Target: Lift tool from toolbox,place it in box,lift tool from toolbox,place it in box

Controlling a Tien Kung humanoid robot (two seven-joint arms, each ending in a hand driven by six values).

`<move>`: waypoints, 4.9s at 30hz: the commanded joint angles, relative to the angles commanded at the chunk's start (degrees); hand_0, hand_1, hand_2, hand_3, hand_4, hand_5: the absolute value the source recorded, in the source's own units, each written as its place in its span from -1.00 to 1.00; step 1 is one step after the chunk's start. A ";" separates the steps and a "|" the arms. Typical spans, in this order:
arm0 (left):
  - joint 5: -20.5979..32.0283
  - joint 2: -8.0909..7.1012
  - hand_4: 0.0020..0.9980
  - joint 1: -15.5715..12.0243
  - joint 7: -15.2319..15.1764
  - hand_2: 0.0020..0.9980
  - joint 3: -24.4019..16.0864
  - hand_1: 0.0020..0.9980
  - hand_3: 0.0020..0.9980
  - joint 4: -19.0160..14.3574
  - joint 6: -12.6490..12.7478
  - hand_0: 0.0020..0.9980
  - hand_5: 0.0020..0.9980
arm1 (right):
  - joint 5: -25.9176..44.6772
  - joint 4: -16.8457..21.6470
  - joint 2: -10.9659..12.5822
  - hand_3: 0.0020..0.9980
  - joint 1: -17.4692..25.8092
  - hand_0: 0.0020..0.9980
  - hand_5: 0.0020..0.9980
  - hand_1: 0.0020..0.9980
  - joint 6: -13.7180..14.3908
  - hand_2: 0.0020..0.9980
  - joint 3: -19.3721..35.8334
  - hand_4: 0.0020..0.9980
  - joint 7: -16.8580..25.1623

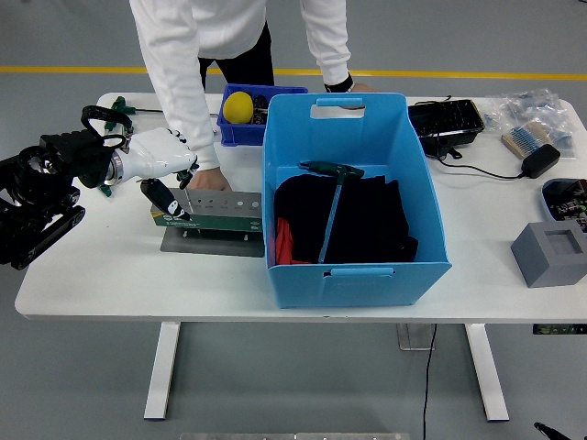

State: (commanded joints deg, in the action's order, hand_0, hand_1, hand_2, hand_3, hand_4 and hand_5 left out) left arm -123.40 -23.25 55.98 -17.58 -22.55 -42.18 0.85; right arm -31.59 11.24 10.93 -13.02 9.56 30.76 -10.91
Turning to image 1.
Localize large blue folding box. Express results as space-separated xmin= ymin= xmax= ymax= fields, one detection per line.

YOUR INSTRUCTIONS:
Where the string "arms" turns up in a line of the data above, copy that whole line.

RESPONSE BELOW:
Controlling a Tien Kung humanoid robot (two seven-joint arms, each ending in a hand driven by six values).
`<move>`: waypoints, 4.9s at 30hz: the commanded joint angles, relative to the angles commanded at the chunk's start (degrees); hand_0, hand_1, hand_2, hand_3, hand_4, hand_5: the absolute value the source recorded, in the source's own units, each written as its place in its span from -1.00 to 1.00; step 1 is one step after the chunk's start. A ";" separates the steps and a "|" the arms. Typical spans, in this order:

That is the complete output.